Loi immigration: La droite attaque le Conseil constitutionnel, Fabius dénonce une remise en cause «très préoccupante»

  • La droite est partie en guerre vendredi contre le Conseil constitutionnel, accusé de «coup d'Etat» pour avoir censuré une grande partie de la loi immigration
  • Une remise en cause «très préoccupante» des institutions, a réagi le président de l'institution Laurent Fabius, mettant en avant une décision purement «juridique»

PARIS: La droite est partie en guerre vendredi contre le Conseil constitutionnel, accusé de "coup d'Etat" pour avoir censuré une grande partie de la loi immigration. Une remise en cause "très préoccupante" des institutions, a réagi le président de l'institution Laurent Fabius, mettant en avant une décision purement "juridique".

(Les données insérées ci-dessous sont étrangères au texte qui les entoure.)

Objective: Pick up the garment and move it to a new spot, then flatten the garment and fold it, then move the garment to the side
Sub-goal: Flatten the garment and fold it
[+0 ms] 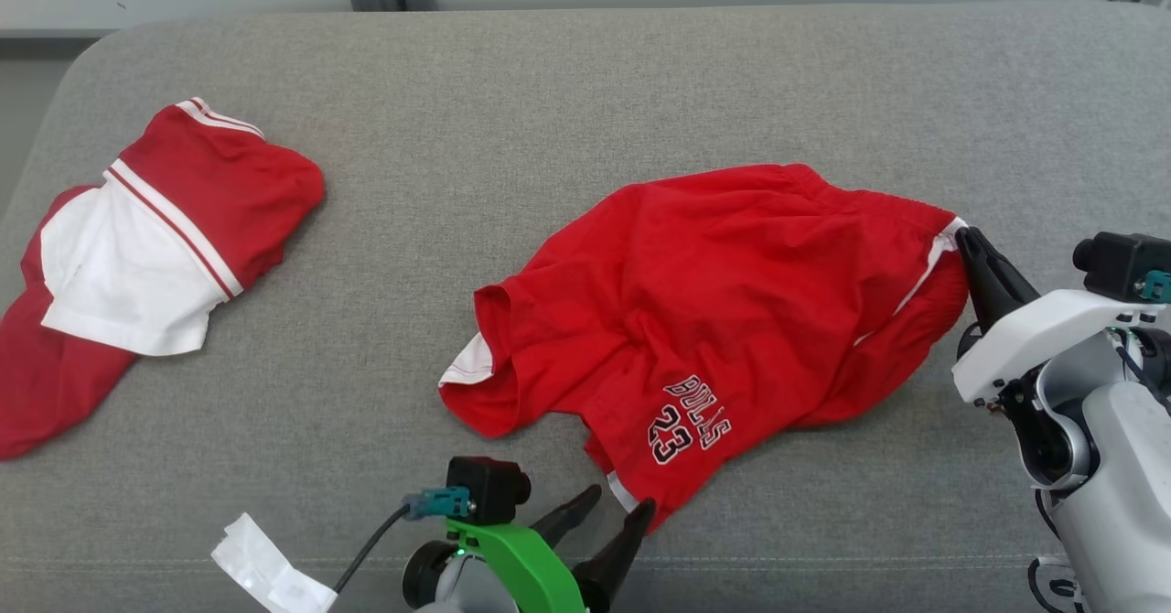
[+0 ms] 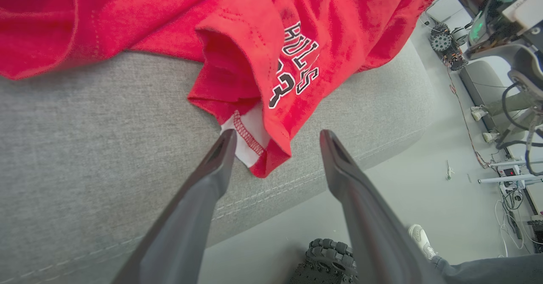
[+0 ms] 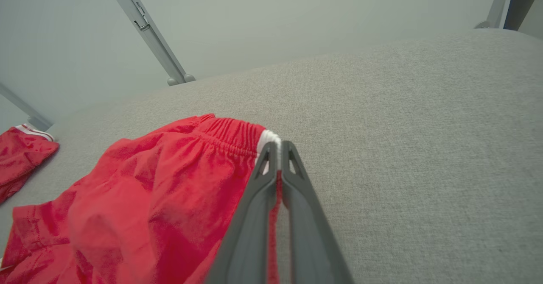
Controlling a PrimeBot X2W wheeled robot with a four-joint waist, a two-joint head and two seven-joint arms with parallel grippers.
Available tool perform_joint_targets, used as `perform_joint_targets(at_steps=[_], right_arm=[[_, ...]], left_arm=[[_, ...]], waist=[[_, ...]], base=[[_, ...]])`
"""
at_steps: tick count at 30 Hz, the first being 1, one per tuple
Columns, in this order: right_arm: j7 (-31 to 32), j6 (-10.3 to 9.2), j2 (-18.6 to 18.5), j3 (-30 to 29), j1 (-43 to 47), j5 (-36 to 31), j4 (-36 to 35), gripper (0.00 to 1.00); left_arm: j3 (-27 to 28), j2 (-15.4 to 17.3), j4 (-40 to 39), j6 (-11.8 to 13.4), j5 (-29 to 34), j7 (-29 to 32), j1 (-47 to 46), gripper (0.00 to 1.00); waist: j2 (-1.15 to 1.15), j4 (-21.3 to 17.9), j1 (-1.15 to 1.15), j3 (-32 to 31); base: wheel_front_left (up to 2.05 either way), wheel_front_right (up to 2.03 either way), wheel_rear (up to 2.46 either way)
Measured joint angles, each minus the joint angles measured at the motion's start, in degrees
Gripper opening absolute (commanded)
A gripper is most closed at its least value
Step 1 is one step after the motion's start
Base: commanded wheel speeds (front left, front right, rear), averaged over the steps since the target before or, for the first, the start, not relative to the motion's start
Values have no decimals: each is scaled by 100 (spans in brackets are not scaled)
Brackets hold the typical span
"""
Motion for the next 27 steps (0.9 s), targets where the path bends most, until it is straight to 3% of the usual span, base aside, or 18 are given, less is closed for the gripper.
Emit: perform_joint_targets(at_steps=[7, 27], right_arm=[[1, 48, 18, 42, 0, 15, -24, 0], [79, 48, -56, 83, -128, 14, -242, 0]], left_arm=[[-237, 38, 12, -327, 40, 226, 0, 100], [-399, -145, 390, -635, 214, -101, -252, 100]], waist=[[0, -31, 0, 33], [0, -122, 0, 403]], base=[[0, 0, 0], [0, 0, 0]])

Possible candidat des Républicains (LR) à la présidentielle de 2027, Laurent Wauquiez a sonné la charge quelques heures après la décision des Sages, en dénonçant "un coup d’Etat de droit".

"Non seulement c'est faux, mais d'une certaine manière, c'est une remise en cause des institutions. Et donc je trouve ça très préoccupant", a critiqué Laurent Fabius sur France 5 vendredi soir.

Laurent Wauquiez, président de la région Auvergne-Rhône-Alpes, a même proposé que le Parlement puisse avoir "le dernier mot", après le Conseil constitutionnel.

"C'est ce qu'un gouvernement a voulu faire en Israël", a souligné Laurent Fabius en référence à une tentative de réforme de Benjamin Netanyahu, invalidée par la Cour suprême. "La Constitution, étymologiquement, c'est ce qui nous tient ensemble", a-t-il insisté.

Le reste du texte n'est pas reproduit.